The architecture of this project revolves around Apache Airflow, a powerful orchestration tool, and leverages OpenWeatherMap API for data extraction. It further employs AWS S3 for storing the transformed data. This ETL pipeline ensures data consistency, accuracy, and accessibility.
The architecture diagram depicts the flow of data through the ETL pipeline, starting with data extraction from OpenWeatherMap, followed by transformation, and concluding with data loading into an AWS S3 bucket.
-
Data Extraction: The project initiates by checking the readiness of the OpenWeatherMap API using the is_weather_api_ready task. Once the API is ready, the extract_weather_data task retrieves the current weather data.
-
Data Transformation: The transform_load_weather_data task transforms the raw data into a structured format. It calculates temperature in Fahrenheit and adjusts timestamps for local time zones.
-
Data Loading: The transformed data is then loaded into an AWS S3 bucket. The pipeline ensures secure and scalable storage of weather data for future analysis.

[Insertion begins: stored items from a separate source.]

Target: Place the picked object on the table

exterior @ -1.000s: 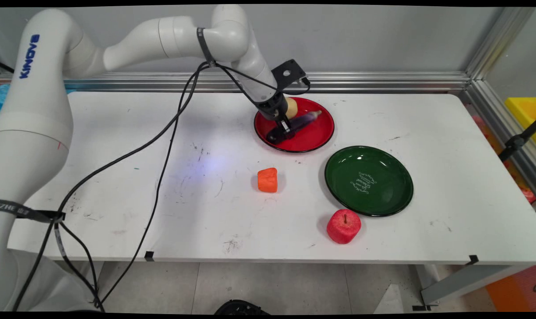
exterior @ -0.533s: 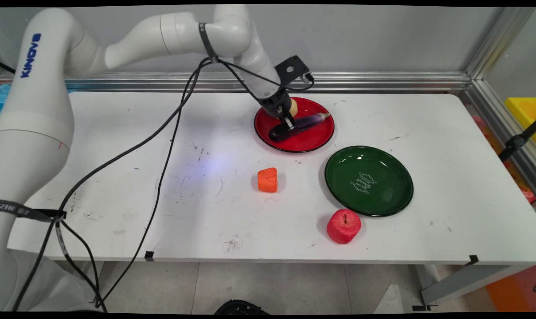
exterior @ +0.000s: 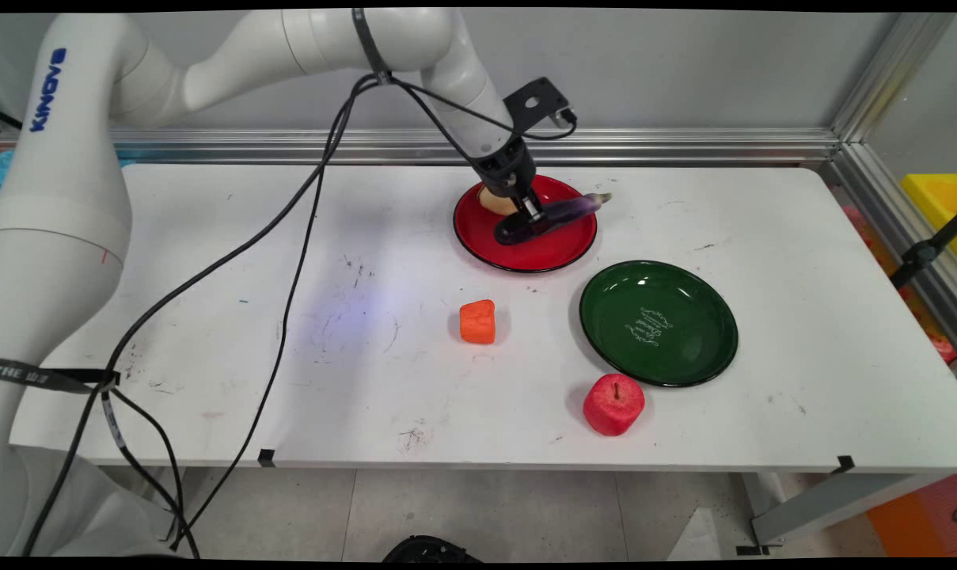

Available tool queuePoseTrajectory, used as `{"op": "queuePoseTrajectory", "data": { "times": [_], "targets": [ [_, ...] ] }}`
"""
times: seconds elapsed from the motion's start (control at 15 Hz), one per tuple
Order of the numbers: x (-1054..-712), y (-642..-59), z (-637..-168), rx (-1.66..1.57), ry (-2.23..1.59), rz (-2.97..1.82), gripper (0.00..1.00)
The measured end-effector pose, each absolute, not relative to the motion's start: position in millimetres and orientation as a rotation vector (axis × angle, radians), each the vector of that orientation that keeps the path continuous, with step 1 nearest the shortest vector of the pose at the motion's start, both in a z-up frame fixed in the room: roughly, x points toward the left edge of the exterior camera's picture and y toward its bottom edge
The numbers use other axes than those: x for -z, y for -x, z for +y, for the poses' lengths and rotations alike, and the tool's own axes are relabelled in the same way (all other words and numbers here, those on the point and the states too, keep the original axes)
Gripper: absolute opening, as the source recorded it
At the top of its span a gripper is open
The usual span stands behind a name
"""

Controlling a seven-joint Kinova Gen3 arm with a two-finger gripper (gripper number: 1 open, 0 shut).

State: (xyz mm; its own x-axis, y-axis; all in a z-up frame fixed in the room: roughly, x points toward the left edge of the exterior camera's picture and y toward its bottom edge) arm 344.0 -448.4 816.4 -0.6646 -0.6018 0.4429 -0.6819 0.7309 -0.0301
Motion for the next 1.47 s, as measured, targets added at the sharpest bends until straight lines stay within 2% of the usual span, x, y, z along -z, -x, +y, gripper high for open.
{"op": "queuePoseTrajectory", "data": {
  "times": [0.4, 0.67, 1.07, 1.47],
  "targets": [
    [-838, -348, -410, -0.185, -0.883, -2.542, 0.0],
    [-841, -365, -376, -0.159, -0.769, -2.585, 0.0],
    [-831, -394, -351, -0.176, -0.678, -2.642, 0.0],
    [-805, -421, -338, -0.173, -0.584, -2.695, 0.0]
  ]
}}
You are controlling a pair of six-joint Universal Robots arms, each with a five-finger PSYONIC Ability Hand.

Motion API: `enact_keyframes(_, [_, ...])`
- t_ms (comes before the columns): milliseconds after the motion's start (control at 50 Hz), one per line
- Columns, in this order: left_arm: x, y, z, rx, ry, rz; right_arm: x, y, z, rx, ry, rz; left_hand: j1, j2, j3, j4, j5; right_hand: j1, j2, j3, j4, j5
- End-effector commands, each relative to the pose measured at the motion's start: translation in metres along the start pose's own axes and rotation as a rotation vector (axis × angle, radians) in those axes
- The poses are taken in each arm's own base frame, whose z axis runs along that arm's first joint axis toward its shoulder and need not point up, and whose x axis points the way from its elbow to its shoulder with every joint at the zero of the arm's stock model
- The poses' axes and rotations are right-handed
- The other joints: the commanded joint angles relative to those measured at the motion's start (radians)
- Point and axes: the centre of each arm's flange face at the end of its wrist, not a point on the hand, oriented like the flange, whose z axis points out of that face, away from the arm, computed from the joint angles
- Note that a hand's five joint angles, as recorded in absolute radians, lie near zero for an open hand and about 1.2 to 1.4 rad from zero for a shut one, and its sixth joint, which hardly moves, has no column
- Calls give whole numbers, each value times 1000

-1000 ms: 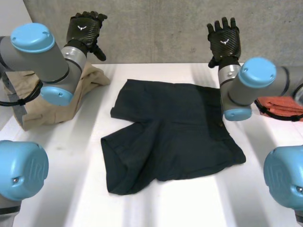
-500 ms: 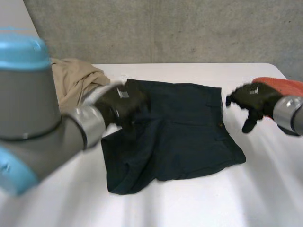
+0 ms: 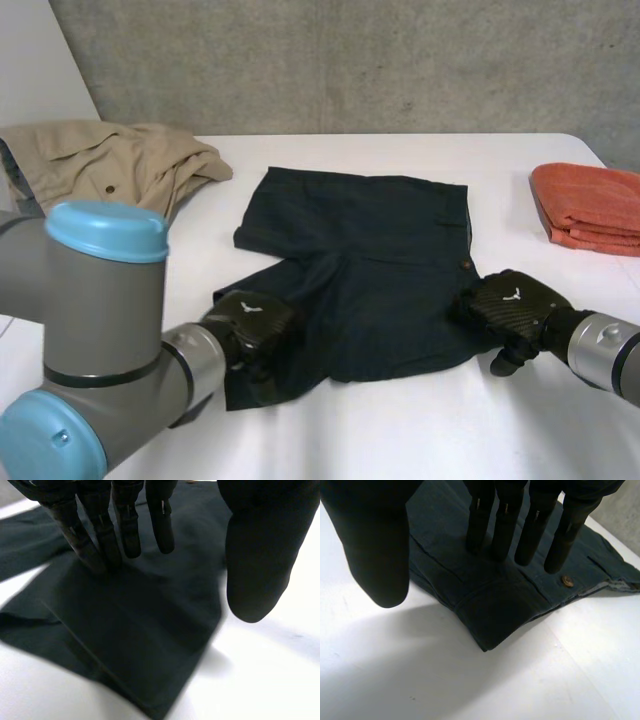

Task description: Fold the laundry.

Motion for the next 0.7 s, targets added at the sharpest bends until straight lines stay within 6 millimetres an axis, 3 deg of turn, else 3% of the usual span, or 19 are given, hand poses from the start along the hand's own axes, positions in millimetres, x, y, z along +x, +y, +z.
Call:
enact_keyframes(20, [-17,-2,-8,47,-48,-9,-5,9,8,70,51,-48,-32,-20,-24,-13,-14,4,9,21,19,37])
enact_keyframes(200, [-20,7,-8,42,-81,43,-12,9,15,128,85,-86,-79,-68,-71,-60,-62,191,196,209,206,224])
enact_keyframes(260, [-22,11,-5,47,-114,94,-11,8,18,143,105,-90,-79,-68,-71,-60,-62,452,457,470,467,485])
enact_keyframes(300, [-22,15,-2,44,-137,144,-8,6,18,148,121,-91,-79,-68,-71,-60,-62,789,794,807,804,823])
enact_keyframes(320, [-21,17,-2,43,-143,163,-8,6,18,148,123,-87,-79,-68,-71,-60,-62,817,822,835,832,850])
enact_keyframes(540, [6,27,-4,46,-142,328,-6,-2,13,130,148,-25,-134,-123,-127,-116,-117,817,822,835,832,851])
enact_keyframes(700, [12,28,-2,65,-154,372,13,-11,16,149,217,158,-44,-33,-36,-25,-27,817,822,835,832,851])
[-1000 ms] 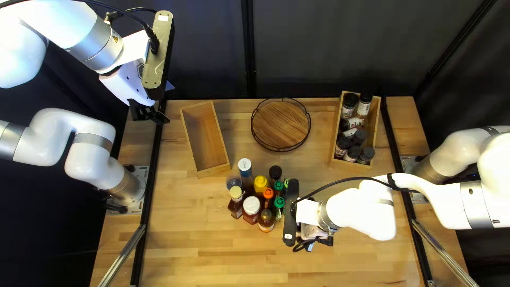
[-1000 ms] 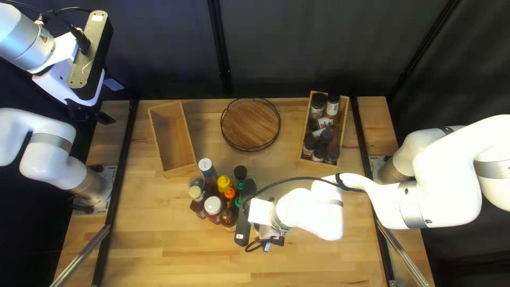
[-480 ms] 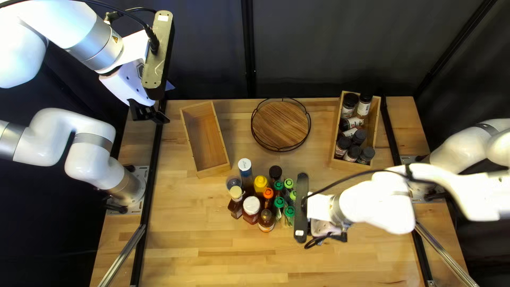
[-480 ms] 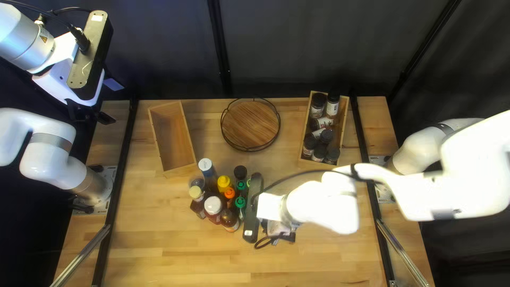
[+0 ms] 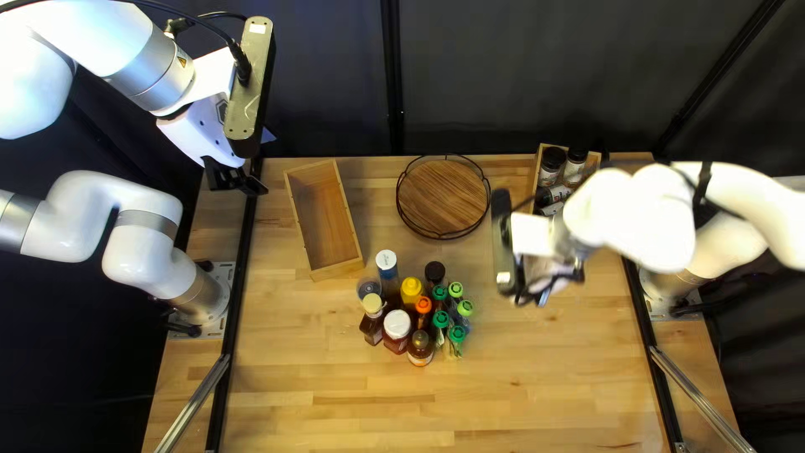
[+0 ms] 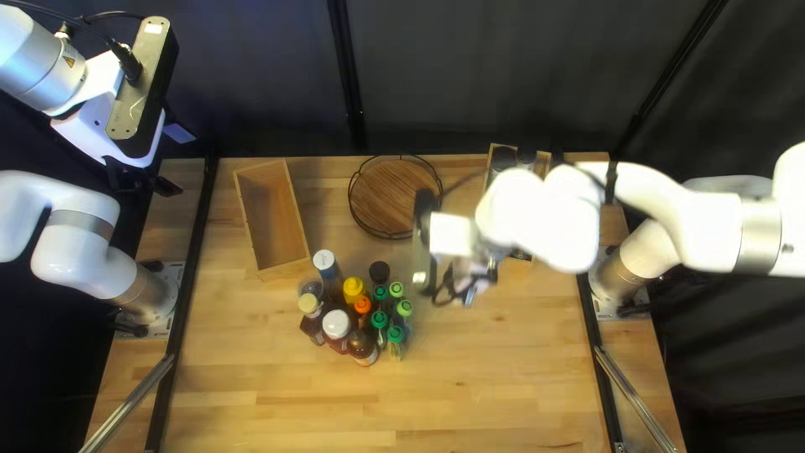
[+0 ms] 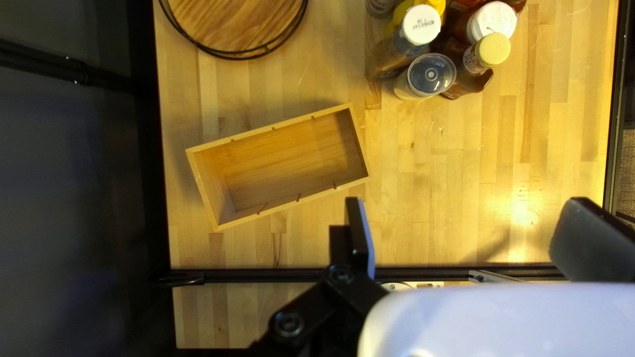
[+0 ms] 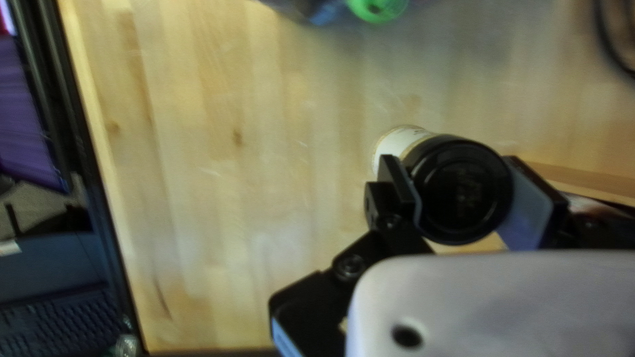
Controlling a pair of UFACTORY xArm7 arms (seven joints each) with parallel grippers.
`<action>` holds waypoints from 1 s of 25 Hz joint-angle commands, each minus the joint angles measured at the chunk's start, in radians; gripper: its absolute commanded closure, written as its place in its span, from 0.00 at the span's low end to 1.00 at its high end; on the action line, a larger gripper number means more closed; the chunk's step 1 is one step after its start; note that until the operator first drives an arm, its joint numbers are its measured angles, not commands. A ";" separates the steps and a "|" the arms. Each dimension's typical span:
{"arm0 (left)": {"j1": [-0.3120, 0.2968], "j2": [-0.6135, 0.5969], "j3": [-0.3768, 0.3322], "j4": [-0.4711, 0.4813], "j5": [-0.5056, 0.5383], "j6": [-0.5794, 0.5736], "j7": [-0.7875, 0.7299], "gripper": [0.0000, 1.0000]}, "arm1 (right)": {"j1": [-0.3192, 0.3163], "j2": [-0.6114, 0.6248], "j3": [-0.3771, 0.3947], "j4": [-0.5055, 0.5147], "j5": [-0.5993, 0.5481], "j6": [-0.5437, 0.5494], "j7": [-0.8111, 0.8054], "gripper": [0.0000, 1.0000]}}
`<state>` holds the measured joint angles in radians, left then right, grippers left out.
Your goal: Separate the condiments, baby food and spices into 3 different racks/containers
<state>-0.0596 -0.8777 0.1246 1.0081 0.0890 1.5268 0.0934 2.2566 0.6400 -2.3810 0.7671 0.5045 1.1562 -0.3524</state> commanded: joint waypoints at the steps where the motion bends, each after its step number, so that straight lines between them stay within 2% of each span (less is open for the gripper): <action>1: 0.000 0.000 0.000 0.000 0.000 0.000 0.000 0.00 | -0.047 -0.013 -0.093 0.029 -0.080 0.068 -0.089 1.00; 3: 0.000 0.000 0.000 0.000 0.000 0.000 0.000 0.00 | -0.070 -0.015 -0.140 0.032 -0.112 0.088 -0.134 1.00; 9: 0.000 0.000 0.000 0.000 0.000 0.000 0.000 0.00 | -0.118 -0.009 -0.213 -0.014 -0.171 0.063 -0.215 1.00; 18: 0.000 0.000 0.000 0.000 0.000 0.000 0.000 0.00 | -0.146 0.079 -0.266 -0.189 -0.219 -0.079 -0.290 1.00; 25: 0.000 0.000 0.000 0.000 0.000 0.000 0.000 0.00 | -0.183 0.037 -0.268 -0.253 -0.239 -0.206 -0.316 1.00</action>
<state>-0.0596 -0.8777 0.1246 1.0081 0.0890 1.5268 0.0934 2.0894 0.6994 -2.6466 0.5388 0.2720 0.9970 -0.6559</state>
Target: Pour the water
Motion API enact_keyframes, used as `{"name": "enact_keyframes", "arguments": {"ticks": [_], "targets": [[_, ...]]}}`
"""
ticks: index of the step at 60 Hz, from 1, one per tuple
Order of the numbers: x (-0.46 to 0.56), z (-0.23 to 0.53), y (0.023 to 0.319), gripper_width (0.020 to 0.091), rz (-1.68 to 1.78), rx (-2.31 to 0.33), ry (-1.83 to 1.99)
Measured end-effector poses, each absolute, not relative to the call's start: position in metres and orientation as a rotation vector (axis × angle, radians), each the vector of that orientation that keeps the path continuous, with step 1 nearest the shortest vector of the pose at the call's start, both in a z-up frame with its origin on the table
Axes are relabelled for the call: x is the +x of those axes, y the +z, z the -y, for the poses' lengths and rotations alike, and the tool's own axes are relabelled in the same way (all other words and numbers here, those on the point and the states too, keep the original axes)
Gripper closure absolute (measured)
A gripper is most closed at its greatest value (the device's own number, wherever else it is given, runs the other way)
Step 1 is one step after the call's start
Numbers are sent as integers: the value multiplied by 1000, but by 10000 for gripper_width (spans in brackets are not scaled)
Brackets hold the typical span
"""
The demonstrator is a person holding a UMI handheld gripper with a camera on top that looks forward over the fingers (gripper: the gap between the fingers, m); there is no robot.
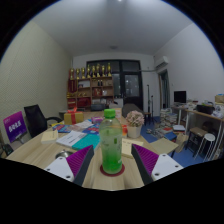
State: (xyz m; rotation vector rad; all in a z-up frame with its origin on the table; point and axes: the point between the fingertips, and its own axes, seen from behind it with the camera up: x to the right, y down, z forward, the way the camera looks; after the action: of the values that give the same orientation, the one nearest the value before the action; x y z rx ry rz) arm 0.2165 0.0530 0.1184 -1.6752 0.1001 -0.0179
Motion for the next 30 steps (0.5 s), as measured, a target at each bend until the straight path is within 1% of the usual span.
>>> {"name": "enact_keyframes", "arguments": {"ticks": [11, 24, 30], "targets": [[186, 48, 135, 265, -95, -1673, -11], [139, 161, 133, 269, -68, -1705, 17], [118, 204, 139, 272, -51, -1684, 27]]}}
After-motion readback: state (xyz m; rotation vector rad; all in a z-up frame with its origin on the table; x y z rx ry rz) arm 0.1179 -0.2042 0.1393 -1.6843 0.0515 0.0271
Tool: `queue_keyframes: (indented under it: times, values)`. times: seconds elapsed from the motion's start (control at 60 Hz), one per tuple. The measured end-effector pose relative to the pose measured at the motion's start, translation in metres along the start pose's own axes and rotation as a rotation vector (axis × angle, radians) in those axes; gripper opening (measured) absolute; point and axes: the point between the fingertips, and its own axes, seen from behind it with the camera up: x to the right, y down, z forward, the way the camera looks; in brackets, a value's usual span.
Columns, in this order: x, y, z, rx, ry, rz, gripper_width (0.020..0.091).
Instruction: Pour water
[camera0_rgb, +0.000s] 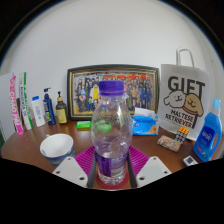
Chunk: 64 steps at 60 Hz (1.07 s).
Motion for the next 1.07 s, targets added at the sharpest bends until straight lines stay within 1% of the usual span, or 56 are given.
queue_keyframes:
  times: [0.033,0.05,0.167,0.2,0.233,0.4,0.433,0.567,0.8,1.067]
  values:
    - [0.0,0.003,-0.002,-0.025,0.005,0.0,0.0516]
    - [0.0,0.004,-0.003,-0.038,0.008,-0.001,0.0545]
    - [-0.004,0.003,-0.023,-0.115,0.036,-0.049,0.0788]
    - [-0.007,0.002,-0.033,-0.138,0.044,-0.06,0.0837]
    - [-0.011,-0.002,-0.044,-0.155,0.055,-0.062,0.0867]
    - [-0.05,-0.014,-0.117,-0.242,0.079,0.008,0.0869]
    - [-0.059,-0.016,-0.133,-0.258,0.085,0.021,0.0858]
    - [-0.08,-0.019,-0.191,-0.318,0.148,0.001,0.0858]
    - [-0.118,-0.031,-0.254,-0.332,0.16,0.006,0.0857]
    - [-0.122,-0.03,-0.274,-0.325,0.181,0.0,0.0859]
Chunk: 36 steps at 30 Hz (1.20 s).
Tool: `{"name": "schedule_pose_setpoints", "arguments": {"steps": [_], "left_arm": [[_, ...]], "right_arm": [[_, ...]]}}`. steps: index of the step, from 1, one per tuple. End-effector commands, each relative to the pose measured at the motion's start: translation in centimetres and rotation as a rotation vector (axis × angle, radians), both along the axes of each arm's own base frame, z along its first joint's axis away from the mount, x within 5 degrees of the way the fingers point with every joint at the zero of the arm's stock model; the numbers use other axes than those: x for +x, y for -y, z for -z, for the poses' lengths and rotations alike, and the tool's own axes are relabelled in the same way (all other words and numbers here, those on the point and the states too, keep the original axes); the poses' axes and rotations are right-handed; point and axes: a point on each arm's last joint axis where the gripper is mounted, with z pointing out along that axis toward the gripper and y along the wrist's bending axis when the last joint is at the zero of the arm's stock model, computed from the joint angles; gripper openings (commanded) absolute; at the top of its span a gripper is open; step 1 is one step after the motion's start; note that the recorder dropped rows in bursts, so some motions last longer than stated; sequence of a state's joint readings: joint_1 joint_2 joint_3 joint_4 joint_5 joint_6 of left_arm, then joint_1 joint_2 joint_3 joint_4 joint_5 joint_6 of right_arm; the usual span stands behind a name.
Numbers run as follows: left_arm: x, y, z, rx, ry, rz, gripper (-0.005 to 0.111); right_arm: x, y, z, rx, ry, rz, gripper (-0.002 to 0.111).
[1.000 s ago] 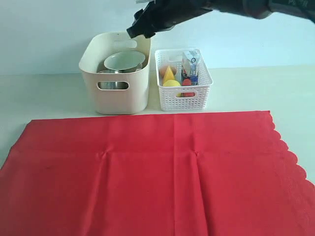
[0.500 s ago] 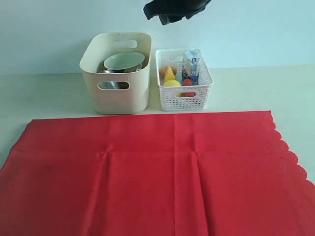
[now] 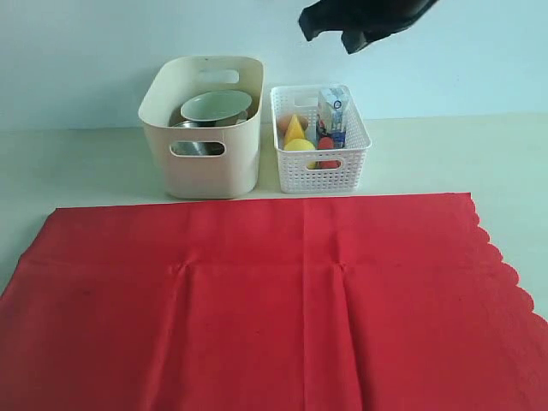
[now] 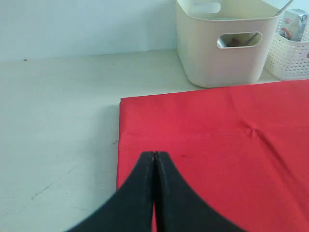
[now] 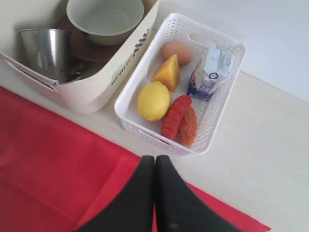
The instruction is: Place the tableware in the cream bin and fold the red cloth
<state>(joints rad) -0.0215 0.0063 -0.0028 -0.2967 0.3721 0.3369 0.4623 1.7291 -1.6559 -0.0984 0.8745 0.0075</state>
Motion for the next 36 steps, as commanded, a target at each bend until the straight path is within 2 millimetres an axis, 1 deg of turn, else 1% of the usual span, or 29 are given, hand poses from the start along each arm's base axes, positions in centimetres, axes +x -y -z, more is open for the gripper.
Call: {"name": "schedule_pose_setpoints", "arguments": {"steps": [1, 2, 3, 4, 5, 7, 8, 10, 12, 14, 16, 19, 20, 21, 23, 24, 28, 29, 33, 36], "left_arm": [[0.0, 0.0, 0.0, -0.004, 0.007, -0.004, 0.0], [0.0, 0.0, 0.0, -0.004, 0.007, -0.004, 0.0], [0.0, 0.0, 0.0, -0.004, 0.007, -0.004, 0.0], [0.0, 0.0, 0.0, -0.004, 0.007, -0.004, 0.0], [0.0, 0.0, 0.0, -0.004, 0.007, -0.004, 0.0], [0.0, 0.0, 0.0, -0.004, 0.007, -0.004, 0.0], [0.0, 0.0, 0.0, -0.004, 0.007, -0.004, 0.0], [0.0, 0.0, 0.0, -0.004, 0.007, -0.004, 0.0], [0.0, 0.0, 0.0, -0.004, 0.007, -0.004, 0.0], [0.0, 0.0, 0.0, -0.004, 0.007, -0.004, 0.0], [0.0, 0.0, 0.0, -0.004, 0.007, -0.004, 0.0], [0.0, 0.0, 0.0, -0.004, 0.007, -0.004, 0.0], [0.0, 0.0, 0.0, -0.004, 0.007, -0.004, 0.0], [0.0, 0.0, 0.0, -0.004, 0.007, -0.004, 0.0], [0.0, 0.0, 0.0, -0.004, 0.007, -0.004, 0.0], [0.0, 0.0, 0.0, -0.004, 0.007, -0.004, 0.0], [0.0, 0.0, 0.0, -0.004, 0.007, -0.004, 0.0], [0.0, 0.0, 0.0, -0.004, 0.007, -0.004, 0.0], [0.0, 0.0, 0.0, -0.004, 0.007, -0.004, 0.0], [0.0, 0.0, 0.0, -0.004, 0.007, -0.004, 0.0]], "right_arm": [[-4.7, 2.7, -2.5, 0.03, 0.078, 0.006, 0.0], [-6.8, 3.7, -2.9, 0.044, 0.105, 0.004, 0.0], [-7.6, 4.1, -3.1, 0.05, 0.119, 0.003, 0.0], [-10.0, 5.2, -3.8, 0.07, 0.16, 0.0, 0.0], [-11.6, 6.0, -4.1, 0.079, 0.183, -0.002, 0.0], [-13.4, 7.0, -4.4, 0.064, 0.217, -0.008, 0.0], [-14.7, 7.8, -4.7, 0.057, 0.242, -0.007, 0.0], [-16.6, 8.9, -4.8, 0.044, 0.282, -0.001, 0.0], [-18.9, 10.1, -4.5, 0.05, 0.315, 0.001, 0.0], [-21.4, 11.6, -3.5, 0.035, 0.352, 0.004, 0.0], [-23.1, 12.4, -2.5, 0.041, 0.385, 0.001, 0.0], [-24.5, 13.1, -1.4, 0.072, 0.433, 0.015, 0.0], [-25.0, 13.4, -0.8, 0.086, 0.44, 0.022, 0.0], [-25.2, 13.5, -0.6, 0.099, 0.448, 0.026, 0.0], [-25.8, 13.7, 0.5, 0.139, 0.458, 0.041, 0.0], [-26.0, 13.8, 0.8, 0.151, 0.461, 0.046, 0.0], [-27.5, 14.5, 0.6, 0.188, 0.502, 0.06, 0.0], [-27.8, 14.7, 1.0, 0.194, 0.512, 0.068, 0.0], [-28.2, 14.9, 2.1, 0.218, 0.537, 0.067, 0.0], [-28.0, 14.7, 2.8, 0.222, 0.543, 0.058, 0.0]]}}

The workflow of this project is as follows:
-
The Apache Airflow DAG (weather_dag) is triggered on a predefined schedule.
-
The is_weather_api_ready task checks API readiness.
-
Upon successful API readiness, the extract_weather_data task retrieves weather data.
-
The transform_load_weather_data task transforms and loads the data into an AWS S3 bucket.
-
The ETL pipeline ensures the data is consistently updated for analysis.
- Apache Airflow
- Python
- OpenWeatherMap API
- AWS S3
This project showcases an efficient ETL pipeline that automates the collection, transformation, and storage of weather data. It ensures data consistency and accessibility, making it a valuable asset for various weather-related applications and analyses. Feel free to contribute or adapt this project to your specific needs.